* [Task details] Every line of the data below that holds the string "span" needs to be reported.

* [Given information]
- - -

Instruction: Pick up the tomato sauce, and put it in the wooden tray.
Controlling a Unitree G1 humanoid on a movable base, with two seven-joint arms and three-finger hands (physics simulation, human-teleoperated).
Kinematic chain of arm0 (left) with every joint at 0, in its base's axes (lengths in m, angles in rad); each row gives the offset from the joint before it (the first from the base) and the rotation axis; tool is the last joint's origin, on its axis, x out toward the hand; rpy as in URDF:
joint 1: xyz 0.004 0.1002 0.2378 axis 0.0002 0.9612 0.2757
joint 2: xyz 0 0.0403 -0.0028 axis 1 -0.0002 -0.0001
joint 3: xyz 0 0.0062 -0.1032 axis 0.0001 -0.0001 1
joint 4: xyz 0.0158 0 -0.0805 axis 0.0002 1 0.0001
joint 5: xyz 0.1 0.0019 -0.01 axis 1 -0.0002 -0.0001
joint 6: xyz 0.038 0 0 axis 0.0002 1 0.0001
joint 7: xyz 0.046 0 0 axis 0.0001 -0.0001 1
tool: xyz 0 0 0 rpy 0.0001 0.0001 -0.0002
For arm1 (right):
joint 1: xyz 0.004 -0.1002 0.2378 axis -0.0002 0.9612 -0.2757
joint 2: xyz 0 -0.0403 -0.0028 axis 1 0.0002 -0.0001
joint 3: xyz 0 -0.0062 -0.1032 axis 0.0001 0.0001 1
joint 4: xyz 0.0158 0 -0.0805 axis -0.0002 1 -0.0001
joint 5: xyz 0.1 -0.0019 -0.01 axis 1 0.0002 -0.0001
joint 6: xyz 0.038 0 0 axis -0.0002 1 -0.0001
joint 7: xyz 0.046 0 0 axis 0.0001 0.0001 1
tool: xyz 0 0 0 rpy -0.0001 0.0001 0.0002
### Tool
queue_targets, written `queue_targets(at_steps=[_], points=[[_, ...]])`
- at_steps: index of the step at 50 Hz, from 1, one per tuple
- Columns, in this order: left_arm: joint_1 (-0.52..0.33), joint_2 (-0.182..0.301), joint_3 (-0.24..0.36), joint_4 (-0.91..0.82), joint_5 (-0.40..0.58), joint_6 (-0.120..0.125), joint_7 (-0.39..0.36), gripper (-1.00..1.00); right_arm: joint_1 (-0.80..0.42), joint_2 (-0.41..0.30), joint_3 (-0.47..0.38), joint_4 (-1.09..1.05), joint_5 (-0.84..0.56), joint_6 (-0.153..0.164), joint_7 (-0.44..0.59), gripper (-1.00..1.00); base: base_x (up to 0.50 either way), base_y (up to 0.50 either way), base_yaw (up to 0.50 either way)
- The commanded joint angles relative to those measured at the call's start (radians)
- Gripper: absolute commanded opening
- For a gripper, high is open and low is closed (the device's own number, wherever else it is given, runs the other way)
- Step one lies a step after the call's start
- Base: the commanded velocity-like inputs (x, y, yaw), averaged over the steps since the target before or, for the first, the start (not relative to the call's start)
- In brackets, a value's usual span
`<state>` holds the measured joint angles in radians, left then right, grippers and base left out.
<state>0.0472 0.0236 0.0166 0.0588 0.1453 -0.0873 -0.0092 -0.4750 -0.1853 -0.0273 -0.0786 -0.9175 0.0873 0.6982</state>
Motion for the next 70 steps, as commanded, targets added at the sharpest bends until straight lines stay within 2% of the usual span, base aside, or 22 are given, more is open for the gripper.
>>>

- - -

* [Solution for this exercise]
- In brackets, a value's usual span
Motion for the next 70 steps, as commanded, targets added at the sharpest bends until straight lines stay within 2% of the usual span, base aside, or 22 are given, more is open for the gripper.

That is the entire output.